- WHAT TO WORK ON
Search the entries for lines with the string "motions" and say how many there are, giving only the number.

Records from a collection
----

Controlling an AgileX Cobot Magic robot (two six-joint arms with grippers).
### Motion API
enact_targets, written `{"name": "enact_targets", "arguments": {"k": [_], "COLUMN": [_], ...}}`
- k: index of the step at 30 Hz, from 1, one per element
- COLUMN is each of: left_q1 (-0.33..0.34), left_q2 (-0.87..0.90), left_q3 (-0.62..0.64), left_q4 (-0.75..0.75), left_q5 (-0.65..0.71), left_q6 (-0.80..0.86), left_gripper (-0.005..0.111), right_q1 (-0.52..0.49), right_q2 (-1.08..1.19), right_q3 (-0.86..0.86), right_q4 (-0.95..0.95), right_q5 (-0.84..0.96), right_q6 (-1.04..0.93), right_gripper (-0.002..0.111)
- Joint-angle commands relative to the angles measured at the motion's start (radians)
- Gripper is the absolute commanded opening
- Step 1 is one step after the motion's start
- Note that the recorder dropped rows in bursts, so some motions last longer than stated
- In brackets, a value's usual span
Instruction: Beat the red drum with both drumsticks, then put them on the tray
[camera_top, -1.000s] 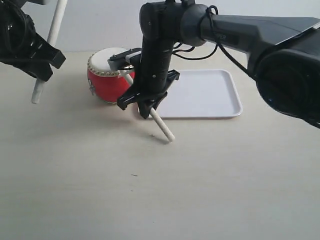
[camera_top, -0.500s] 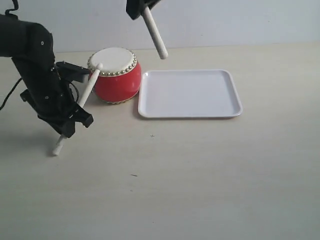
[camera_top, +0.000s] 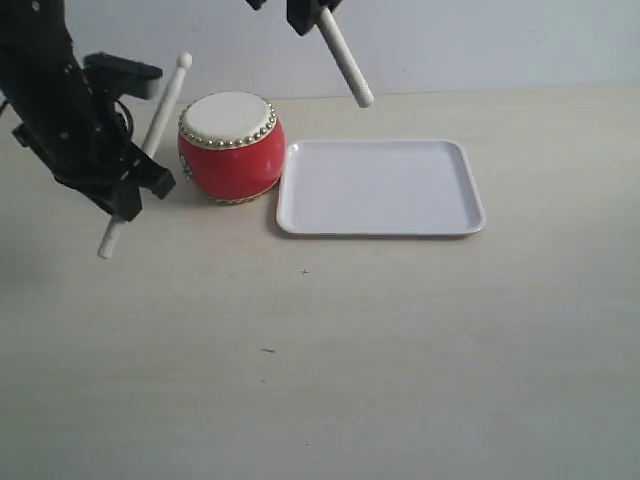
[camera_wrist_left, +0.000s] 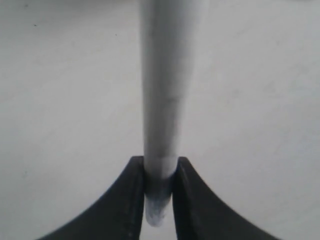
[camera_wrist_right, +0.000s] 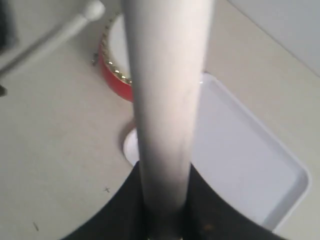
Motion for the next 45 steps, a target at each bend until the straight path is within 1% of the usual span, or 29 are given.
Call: {"name": "enact_targets", "arguments": {"k": [1,6,10,13,15,20,23,28,31,35,39,45], "left_q1": [-0.001,-0.001,-0.001,-0.001,-0.001,-0.001,-0.001,-0.001,-0.001,-0.001,-0.001,-0.001], "left_q2": [-0.134,-0.252,-0.303,-0.326,-0.33,-0.33,-0.33,-0.33,-0.33,-0.33,-0.33,-0.33], "left_q3": [0.059,0.143,0.183,0.201,0.208,0.214,0.214,0.214,0.214,0.214,0.214,0.219], "left_q4": [-0.01,-0.02,-0.024,-0.029,-0.049,-0.13,-0.182,-0.282,-0.326,-0.349,-0.349,-0.348], "left_q5": [-0.034,-0.129,-0.17,-0.204,-0.224,-0.26,-0.263,-0.263,-0.264,-0.285,-0.285,-0.285], "left_q6": [-0.012,-0.012,-0.012,-0.012,0.012,0.107,0.158,0.264,0.319,0.35,0.35,0.35], "left_gripper": [0.0,0.0,0.0,0.0,0.0,0.0,0.0,0.0,0.0,0.0,0.0,0.0], "right_q1": [-0.06,-0.16,-0.237,-0.27,-0.278,-0.272,-0.272,-0.272,-0.262,-0.219,-0.172,-0.168], "right_q2": [0.053,0.118,0.179,0.225,0.253,0.291,0.308,0.349,0.364,0.374,0.386,0.411], "right_q3": [-0.002,-0.002,-0.002,-0.002,-0.002,-0.002,-0.002,-0.002,-0.002,-0.002,-0.002,-0.002], "right_q4": [-0.03,0.055,0.103,0.099,0.071,-0.047,-0.048,-0.063,-0.08,-0.134,-0.187,-0.211], "right_q5": [-0.005,-0.005,-0.005,-0.005,-0.005,-0.005,-0.005,-0.005,-0.005,-0.005,-0.09,-0.145], "right_q6": [0.008,0.014,0.042,0.035,-0.034,-0.301,-0.478,-0.698,-0.797,-0.845,-0.861,-0.853], "right_gripper": [0.0,0.0,0.0,0.0,0.0,0.0,0.0,0.0,0.0,0.0,0.0,0.0]}}
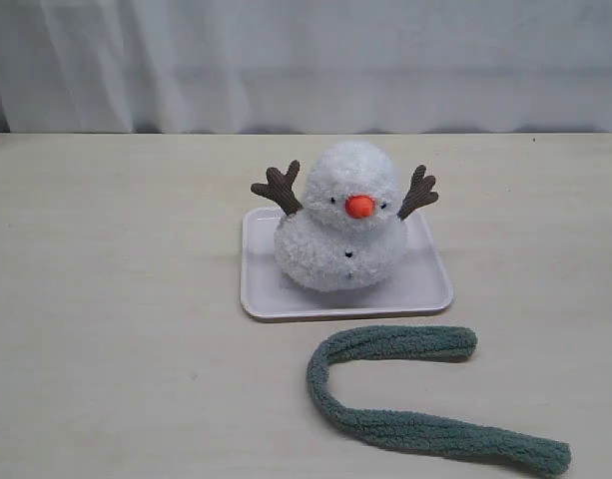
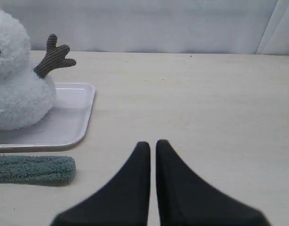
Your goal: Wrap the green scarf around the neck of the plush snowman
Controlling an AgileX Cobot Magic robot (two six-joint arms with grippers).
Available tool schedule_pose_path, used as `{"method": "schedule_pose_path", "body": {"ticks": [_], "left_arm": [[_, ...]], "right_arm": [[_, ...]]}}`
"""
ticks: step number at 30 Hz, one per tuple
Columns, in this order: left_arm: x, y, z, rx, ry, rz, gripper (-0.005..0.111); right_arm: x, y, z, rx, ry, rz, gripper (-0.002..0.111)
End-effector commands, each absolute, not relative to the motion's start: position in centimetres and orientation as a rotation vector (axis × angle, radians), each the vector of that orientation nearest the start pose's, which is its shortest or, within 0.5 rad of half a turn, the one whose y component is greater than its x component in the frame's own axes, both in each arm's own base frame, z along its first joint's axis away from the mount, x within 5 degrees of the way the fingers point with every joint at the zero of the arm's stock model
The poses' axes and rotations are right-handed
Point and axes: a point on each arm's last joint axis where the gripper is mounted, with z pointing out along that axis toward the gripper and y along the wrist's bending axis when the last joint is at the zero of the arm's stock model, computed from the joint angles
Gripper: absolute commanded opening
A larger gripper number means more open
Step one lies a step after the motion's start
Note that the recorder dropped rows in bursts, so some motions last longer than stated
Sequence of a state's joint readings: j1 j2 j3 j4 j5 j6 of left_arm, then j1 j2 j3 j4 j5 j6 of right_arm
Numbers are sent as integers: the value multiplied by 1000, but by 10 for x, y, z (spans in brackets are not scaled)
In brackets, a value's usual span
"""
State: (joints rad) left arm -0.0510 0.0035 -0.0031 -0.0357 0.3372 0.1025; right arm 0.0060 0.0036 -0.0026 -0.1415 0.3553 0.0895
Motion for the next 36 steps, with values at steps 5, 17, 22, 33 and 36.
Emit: {"method": "schedule_pose_path", "body": {"ticks": [5, 17, 22, 33, 36], "left_arm": [[54, -4, 184, 122, 1802, -4, 0], [54, -4, 184, 124, 1802, -1, 0], [54, -4, 184, 123, 1802, -3, 0], [54, -4, 184, 123, 1802, -3, 0], [54, -4, 184, 123, 1802, -3, 0]], "right_arm": [[56, 0, 212, -51, 1496, -54, 4], [32, 9, 272, 30, 853, 318, 4], [24, 8, 311, 6, 940, 216, 5], [41, -6, 367, 147, 1384, 68, 78], [55, -6, 369, 115, 1574, 17, 83]]}}
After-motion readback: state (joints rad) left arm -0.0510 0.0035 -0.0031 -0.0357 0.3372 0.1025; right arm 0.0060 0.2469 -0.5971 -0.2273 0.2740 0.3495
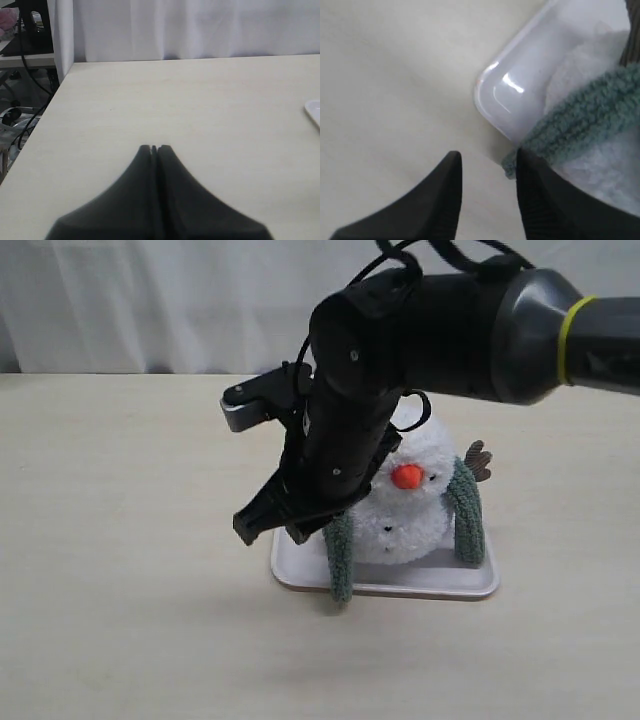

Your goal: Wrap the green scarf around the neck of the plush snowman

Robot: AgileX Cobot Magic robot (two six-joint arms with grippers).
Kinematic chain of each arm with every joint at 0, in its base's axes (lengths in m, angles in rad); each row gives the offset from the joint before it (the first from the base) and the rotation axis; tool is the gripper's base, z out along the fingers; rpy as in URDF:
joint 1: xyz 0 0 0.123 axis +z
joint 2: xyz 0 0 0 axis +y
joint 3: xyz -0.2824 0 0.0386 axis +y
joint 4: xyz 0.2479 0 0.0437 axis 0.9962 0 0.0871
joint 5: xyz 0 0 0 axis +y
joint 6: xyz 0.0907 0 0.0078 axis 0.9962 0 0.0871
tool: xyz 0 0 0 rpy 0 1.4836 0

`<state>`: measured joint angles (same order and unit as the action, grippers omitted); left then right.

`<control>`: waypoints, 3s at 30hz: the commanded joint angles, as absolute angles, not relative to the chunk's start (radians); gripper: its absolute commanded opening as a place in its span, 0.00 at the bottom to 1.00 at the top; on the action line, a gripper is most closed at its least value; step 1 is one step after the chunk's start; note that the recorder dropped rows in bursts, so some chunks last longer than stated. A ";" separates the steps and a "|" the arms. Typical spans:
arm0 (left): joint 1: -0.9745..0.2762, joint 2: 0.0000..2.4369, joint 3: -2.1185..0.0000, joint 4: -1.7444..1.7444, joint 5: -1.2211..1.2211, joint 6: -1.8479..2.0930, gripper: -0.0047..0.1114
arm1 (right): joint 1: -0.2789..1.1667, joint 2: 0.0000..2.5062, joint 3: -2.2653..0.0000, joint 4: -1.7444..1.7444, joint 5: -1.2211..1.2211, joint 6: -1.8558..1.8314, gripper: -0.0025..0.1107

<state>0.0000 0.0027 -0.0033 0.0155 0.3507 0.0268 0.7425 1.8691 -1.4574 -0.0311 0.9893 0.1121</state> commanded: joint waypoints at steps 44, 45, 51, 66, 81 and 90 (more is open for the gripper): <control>0.000 0.000 0.000 0.014 0.334 0.025 0.04 | 0.758 1.833 -1.074 -0.579 0.992 0.531 0.06; 0.000 0.000 0.000 0.014 0.338 0.025 0.04 | 0.758 1.836 -1.069 -0.590 0.990 0.538 0.06; 0.000 0.000 0.000 0.014 0.338 0.025 0.04 | 0.758 1.852 -1.067 -0.598 0.918 0.538 0.06; 0.000 0.000 0.000 0.014 0.338 0.025 0.04 | 0.758 1.759 -1.130 -0.336 1.007 0.369 0.36; 0.000 0.000 0.000 0.014 0.335 0.025 0.04 | 0.792 1.657 -1.297 -0.262 0.888 0.303 0.15; 0.000 0.000 0.000 0.014 0.335 0.025 0.04 | 0.826 1.811 -1.419 -0.660 0.999 0.595 0.06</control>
<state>0.0000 0.0027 -0.0033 0.0155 0.3492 0.0268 0.8286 1.7566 -1.3838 -0.5236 0.8980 0.4906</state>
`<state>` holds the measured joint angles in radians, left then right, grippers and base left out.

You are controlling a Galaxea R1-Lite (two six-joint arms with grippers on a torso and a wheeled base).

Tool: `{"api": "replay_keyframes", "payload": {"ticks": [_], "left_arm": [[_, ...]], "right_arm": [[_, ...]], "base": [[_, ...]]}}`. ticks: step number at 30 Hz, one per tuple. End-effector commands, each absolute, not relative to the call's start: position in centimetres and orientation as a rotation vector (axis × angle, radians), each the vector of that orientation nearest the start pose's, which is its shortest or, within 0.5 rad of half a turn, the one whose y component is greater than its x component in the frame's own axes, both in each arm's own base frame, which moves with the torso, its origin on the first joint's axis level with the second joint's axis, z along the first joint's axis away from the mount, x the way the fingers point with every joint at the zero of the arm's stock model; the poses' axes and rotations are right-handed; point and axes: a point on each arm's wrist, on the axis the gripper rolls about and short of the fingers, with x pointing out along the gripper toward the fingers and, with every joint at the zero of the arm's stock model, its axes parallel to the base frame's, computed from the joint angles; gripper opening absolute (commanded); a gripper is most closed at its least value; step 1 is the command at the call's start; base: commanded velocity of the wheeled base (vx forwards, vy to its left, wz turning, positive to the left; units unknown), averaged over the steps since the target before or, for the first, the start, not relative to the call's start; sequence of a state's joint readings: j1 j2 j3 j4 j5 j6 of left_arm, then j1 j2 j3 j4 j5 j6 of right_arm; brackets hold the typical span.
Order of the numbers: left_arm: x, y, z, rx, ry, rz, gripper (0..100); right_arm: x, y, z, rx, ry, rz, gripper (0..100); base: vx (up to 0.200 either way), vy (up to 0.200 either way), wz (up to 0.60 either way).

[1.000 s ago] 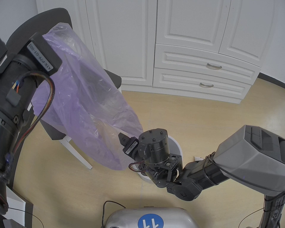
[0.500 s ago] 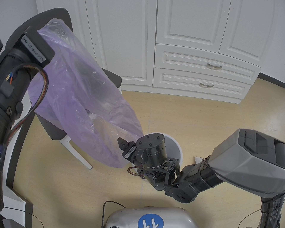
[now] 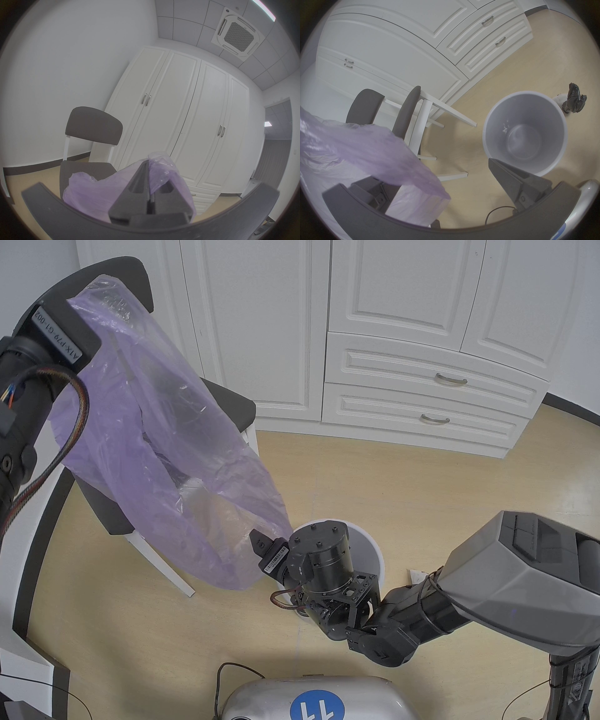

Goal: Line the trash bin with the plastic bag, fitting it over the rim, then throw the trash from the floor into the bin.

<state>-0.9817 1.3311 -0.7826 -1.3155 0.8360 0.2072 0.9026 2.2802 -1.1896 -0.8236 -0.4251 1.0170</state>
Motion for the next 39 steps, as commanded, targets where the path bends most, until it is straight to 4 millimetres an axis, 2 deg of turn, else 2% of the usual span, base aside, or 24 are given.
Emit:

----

- ANSWER SECTION
2